● EXERCISE: Write out again, exactly, the lines below starting at the one with "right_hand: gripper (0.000" and ending at the one with "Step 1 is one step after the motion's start".

START LISTED RECORDS

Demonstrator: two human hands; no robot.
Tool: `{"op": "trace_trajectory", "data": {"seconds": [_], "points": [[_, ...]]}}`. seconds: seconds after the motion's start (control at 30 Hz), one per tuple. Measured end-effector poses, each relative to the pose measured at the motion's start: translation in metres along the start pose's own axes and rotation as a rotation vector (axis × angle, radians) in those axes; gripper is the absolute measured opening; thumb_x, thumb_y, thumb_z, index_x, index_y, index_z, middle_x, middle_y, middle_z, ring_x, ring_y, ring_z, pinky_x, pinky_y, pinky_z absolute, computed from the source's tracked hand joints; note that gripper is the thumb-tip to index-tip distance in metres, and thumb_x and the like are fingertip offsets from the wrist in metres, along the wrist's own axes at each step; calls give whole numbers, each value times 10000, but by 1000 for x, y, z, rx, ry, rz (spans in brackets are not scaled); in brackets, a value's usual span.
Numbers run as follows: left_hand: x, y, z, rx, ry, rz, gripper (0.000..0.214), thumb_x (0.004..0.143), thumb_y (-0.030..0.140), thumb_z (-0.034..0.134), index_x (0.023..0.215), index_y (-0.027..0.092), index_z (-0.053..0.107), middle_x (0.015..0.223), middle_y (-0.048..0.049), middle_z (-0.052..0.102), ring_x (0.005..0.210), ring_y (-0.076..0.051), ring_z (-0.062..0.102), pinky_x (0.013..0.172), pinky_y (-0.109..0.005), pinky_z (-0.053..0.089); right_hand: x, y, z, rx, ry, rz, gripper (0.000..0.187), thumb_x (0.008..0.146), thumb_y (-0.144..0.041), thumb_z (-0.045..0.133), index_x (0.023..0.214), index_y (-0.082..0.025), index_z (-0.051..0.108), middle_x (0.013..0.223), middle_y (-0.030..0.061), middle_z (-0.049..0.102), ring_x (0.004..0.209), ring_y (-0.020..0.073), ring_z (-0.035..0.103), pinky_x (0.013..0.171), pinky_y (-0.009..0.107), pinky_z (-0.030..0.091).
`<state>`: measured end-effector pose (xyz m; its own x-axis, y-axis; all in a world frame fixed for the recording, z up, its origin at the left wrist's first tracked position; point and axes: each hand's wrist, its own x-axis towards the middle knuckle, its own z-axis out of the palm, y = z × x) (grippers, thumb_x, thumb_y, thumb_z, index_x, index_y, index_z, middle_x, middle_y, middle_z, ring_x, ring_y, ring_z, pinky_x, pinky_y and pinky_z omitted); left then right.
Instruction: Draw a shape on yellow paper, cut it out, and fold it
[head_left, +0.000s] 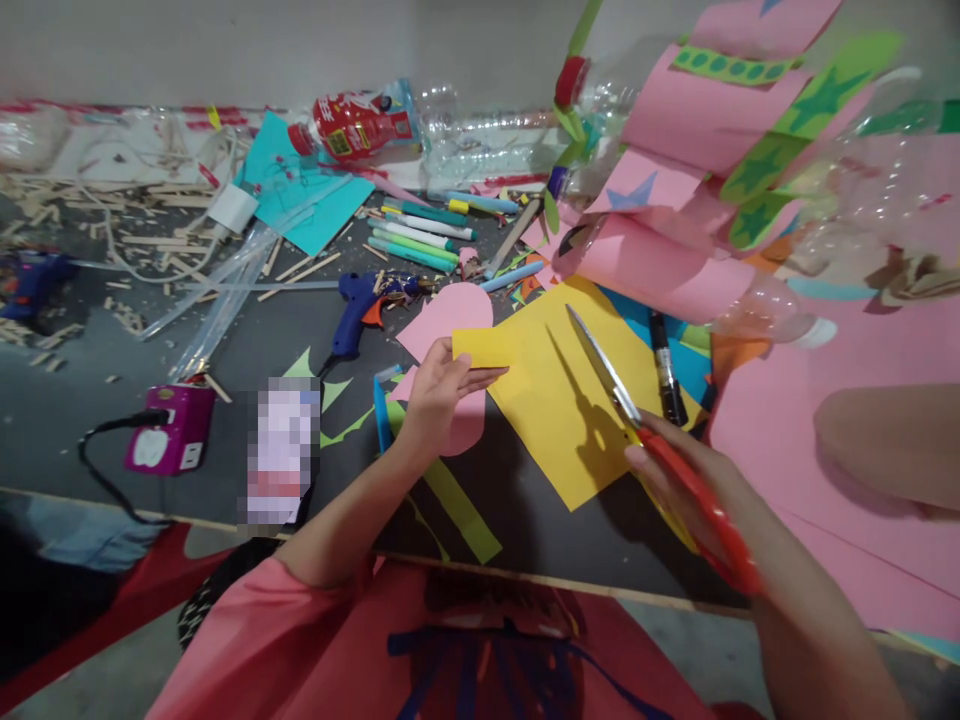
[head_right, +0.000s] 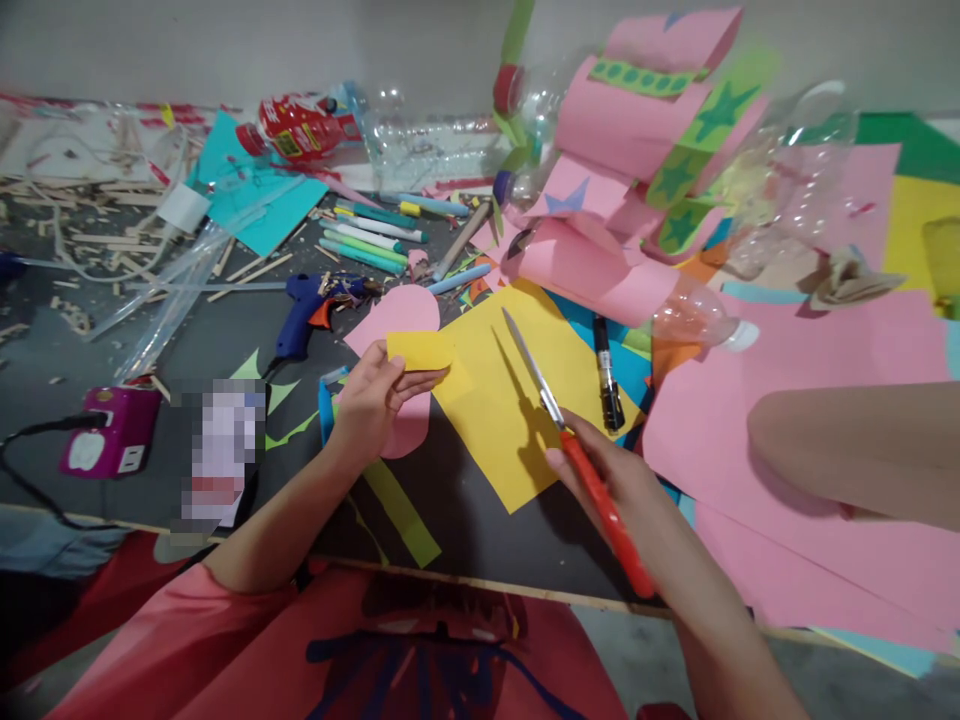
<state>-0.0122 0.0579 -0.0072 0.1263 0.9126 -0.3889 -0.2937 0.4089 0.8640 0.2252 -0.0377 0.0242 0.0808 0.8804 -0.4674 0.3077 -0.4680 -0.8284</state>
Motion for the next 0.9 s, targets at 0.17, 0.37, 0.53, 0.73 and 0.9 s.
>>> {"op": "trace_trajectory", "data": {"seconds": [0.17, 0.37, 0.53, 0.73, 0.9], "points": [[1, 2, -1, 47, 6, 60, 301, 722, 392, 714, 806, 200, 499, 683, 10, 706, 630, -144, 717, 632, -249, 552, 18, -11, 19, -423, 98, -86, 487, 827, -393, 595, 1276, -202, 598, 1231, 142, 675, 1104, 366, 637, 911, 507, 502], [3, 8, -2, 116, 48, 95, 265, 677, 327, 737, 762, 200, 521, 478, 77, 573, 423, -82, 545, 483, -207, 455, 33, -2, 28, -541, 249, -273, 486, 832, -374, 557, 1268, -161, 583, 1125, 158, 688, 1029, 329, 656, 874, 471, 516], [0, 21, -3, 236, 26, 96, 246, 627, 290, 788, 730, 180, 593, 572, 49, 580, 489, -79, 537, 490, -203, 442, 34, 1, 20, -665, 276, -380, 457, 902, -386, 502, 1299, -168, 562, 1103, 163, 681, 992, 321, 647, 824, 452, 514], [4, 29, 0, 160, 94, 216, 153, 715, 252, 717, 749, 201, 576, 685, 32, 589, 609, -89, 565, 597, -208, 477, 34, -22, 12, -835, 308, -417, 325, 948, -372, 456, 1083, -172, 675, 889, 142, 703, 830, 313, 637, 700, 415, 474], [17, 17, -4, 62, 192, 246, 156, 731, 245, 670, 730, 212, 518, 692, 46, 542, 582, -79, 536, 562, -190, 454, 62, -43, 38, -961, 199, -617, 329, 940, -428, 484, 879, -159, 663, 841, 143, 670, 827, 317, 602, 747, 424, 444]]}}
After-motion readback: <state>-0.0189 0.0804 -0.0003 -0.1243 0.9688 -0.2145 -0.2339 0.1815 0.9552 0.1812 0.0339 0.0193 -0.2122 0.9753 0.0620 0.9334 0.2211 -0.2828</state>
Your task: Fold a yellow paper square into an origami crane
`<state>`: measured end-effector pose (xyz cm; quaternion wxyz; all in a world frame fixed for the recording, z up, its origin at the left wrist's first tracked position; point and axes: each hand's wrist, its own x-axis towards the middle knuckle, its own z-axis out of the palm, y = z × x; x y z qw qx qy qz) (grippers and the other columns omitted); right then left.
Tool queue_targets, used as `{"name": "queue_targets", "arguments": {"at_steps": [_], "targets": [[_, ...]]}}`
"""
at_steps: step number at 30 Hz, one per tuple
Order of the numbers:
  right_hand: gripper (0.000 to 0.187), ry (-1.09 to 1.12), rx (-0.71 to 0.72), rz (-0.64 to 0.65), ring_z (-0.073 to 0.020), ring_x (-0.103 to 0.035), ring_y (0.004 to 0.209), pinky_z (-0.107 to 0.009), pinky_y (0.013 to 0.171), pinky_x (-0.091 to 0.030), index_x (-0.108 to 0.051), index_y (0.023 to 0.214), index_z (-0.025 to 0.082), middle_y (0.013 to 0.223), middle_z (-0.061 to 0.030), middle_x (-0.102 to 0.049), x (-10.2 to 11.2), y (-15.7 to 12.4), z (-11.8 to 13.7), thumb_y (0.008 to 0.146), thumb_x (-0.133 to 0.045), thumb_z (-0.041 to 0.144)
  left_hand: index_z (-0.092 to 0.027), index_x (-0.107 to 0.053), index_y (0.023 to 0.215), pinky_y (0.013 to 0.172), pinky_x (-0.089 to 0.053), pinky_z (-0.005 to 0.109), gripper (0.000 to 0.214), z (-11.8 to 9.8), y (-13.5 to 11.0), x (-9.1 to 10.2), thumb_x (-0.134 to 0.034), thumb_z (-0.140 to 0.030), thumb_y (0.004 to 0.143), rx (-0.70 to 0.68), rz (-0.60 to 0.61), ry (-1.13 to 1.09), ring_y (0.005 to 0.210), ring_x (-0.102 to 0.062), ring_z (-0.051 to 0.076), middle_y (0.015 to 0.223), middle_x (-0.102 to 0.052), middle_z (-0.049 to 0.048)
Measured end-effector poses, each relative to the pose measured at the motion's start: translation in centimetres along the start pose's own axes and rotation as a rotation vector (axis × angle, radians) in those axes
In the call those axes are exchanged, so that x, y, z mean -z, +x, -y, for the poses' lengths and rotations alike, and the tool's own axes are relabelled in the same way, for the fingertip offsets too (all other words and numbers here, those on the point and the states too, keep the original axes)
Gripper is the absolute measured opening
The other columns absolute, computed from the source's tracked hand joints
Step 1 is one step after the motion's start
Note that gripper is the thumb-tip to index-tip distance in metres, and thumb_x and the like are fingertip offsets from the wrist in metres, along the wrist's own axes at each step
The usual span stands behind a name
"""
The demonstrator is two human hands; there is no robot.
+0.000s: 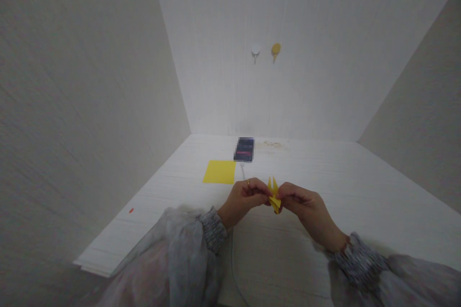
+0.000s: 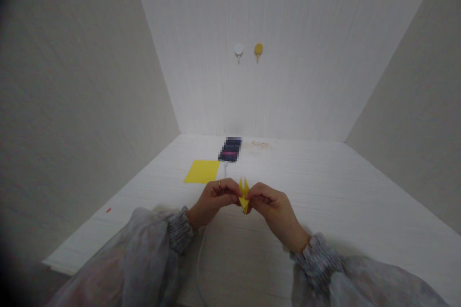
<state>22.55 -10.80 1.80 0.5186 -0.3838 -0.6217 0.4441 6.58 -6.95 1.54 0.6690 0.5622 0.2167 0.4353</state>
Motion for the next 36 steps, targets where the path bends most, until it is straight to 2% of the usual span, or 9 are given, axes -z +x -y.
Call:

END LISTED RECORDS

● TASK RESPONSE:
  right_hand: gripper (0.000 to 0.187), ry (-1.09 to 1.12), rx (-0.71 to 0.72), rz (-0.64 to 0.65), ring_z (-0.073 to 0.020), ring_x (-0.103 to 0.035), ring_y (0.004 to 0.209), pinky_z (-0.107 to 0.009), pinky_y (0.013 to 0.171), pinky_x (-0.091 to 0.030), index_x (-0.108 to 0.051), index_y (0.023 to 0.214), index_z (-0.025 to 0.082), middle_y (0.013 to 0.223), middle_z (-0.061 to 0.030), middle_x (-0.102 to 0.049), x (-10.2 to 11.2), y (-15.7 to 12.4), z (-11.8 to 13.7), thumb_y (0.008 to 0.146), thumb_x (-0.133 to 0.045), thumb_z (-0.041 to 0.144)
  left_hand: index_z (-0.092 to 0.027), index_x (-0.107 to 0.053), index_y (0.023 to 0.215), pinky_y (0.013 to 0.172), pinky_x (-0.089 to 0.053), pinky_z (-0.005 to 0.109), gripper (0.000 to 0.214), z (-11.8 to 9.8), y (-13.5 to 11.0), x (-9.1 to 10.2), thumb_x (-0.134 to 0.034), thumb_z (-0.140 to 0.030), thumb_y (0.004 to 0.143), rx (-0.70 to 0.68), rz (-0.60 to 0.61), ry (-1.13 to 1.09), ring_y (0.005 to 0.210), ring_x (-0.102 to 0.062), ring_z (-0.051 to 0.076), middle_y (0.015 to 0.223), middle_x (-0.102 to 0.052), middle_z (-0.049 to 0.048)
Measured end-effector poses, each relative to the pose measured at the motion's start: translation in centimetres along the start pose's own axes and rotation as a rotation vector (axis × angle, radians) in those axes
In the call those axes are exchanged, so that x, y, z mean -z, +x, -y, for the poses' lengths and rotations alike, and the tool's own axes are relabelled in the same way, for the fingertip offsets too (all other words and numbers here, those on the point and the states too, keep the original axes)
Gripper is the absolute measured opening
The other columns absolute, computed from the source's tracked hand joints
Step 1 is one step after the motion's start

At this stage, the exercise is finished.